Dictionnaire de Trévoux/6e édition, 1771/CALOMNIE

Jésuites et imprimeurs de Trévoux
(2p. 180).
CALOMNIER  ►

CALOMNIE. s. f. Fausse accusation d’un crime, imputation atroce & mal fondée, contre l’honneur & la réputation d’autrui. Calumnia, falsa criminatio. Il n’y a rien de plus ordinaire & qu’on punisse moins que la calomnie. La calomnie est un crime d’autant plus détestable, qu’on ne peut jamais réparer le mal qu’elle fait. On ne doit point hasarder légèrement une calomnie capitale. Arn. Il n’y a point d’excuse pour un calomniateur qui produit sa calomnie avec méditation & avec réflexion. Toute la puissance de la calomnie qui avoit triomphé de Socrate, ne fut que foiblesse contre la pureté des mœurs de Caton. Le Mait. Les plus gens de bien se laissent quelquefois tromper par l’artifice de la calomnie. Maimb. La calomnie se glisse où n’entreroit pas le calomniateur : la louange marche en tortue, & la calomnie a des aîles : elle peut en un moment voler du grenier d’un Ecrivain envieux, jusqu’aux palais des Princes. Fuselier. Dans les Coutumes & vieux Titres on appeloit calomnie, l’action ou demande par laquelle on mettoit quelqu’un en Justice, soit au civil, soit au criminel ; & il se disoit même d’une légitime accusation. On l’a dit aussi de la peine, ou amende imposée pour une action mal intentée & sans fondement.
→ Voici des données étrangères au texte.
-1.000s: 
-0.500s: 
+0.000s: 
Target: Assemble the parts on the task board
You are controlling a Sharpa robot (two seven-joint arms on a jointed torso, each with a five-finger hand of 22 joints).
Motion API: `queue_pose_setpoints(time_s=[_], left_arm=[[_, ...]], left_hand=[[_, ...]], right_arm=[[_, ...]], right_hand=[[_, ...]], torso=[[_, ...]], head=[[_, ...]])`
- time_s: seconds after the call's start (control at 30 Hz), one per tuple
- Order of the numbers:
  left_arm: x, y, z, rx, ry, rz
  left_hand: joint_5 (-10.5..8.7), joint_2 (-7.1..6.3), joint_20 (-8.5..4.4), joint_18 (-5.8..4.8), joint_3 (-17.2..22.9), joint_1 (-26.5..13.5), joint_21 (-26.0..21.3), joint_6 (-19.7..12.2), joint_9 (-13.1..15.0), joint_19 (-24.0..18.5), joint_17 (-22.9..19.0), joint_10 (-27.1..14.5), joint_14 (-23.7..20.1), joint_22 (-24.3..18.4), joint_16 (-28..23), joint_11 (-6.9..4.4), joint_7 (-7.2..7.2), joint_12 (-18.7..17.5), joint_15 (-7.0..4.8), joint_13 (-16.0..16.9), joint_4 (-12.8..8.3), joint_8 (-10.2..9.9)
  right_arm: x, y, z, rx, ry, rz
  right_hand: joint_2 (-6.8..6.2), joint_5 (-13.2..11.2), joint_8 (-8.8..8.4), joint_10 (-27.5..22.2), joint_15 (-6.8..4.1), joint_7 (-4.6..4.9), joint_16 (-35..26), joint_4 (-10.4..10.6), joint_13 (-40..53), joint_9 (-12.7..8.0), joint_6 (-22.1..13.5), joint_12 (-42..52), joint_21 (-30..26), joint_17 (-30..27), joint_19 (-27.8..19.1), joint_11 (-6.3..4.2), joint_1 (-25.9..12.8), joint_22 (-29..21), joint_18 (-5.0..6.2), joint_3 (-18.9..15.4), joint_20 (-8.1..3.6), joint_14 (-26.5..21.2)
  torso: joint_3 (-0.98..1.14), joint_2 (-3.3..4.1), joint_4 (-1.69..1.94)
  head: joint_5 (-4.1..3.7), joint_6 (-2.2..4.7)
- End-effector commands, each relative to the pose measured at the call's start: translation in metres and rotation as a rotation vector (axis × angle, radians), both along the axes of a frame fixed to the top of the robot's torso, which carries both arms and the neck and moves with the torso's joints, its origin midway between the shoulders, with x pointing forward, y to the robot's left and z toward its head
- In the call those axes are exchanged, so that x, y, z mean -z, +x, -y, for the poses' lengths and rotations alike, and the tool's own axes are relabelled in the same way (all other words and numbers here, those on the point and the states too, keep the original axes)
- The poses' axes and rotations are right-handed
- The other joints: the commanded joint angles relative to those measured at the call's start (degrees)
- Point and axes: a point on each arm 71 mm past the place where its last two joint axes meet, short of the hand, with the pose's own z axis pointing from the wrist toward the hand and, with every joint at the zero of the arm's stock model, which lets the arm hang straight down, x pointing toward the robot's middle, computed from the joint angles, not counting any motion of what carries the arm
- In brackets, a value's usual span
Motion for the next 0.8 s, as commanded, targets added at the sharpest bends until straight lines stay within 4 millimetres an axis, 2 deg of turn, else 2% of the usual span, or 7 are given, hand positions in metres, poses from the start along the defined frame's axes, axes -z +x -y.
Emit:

Ce mot est tiré du verbe calvo, qui signifie tromper, frustrer quelqu’un.

Les Athéniens avoient fait une Divinité de la calomnie. Apelles en fit un tableau. Sur la droite du tableau paroissoit la crédulité, qui avoit de longues oreilles. Elle tendoit de loin la main à la calomnie qui s’avançoit. Elle avoit près d’elle l’ignorance, sous la figure d’une femme aveugle, & de l’autre côté le soupçon représenté par un homme agité d’une inquiétude secrette. Vis-à-vis étoit la calomnie, représentée sous la figure d’une belle femme, & ornée de beaux atours, mais dont le visage étoit enflammé & sembloit respirer la colère & la rage. Elle tenoit un flambeau allumé de la main gauche, & de la droite elle traînoit par les cheveux un jeune homme, qui levoit les mains au ciel, & sembloit prendre le ciel à témoin. Elle étoit précédée d’un homme pâle, maigre, d’un visage hâve, d’un regard fixe, & semblable à un homme qui sort d’une longue maladie. Il représentoit l’envie. Derrière étoient deux femmes qui conduisoient la calomnie, & qui ajustoient ses ornemens. L’une étoit l’Embûche, & l’autre la Tromperie. Derrière suivoit le repentir vêtu d’habits noirs & déchirés, & qui tournant la tête en arrière, avec des yeux tout baignés de larmes, & un visage couvert de honte, sembloit recevoir la Vérité qui s’avançoit. ☞ Apelles fit présent de ce tableau à Ptolémée, Capitaine d’Alexandre, pour se venger de la calomnie d’un autre Peintre qui l’avoit accusé d’avoir eu part à la conspiration faite contre ce prince.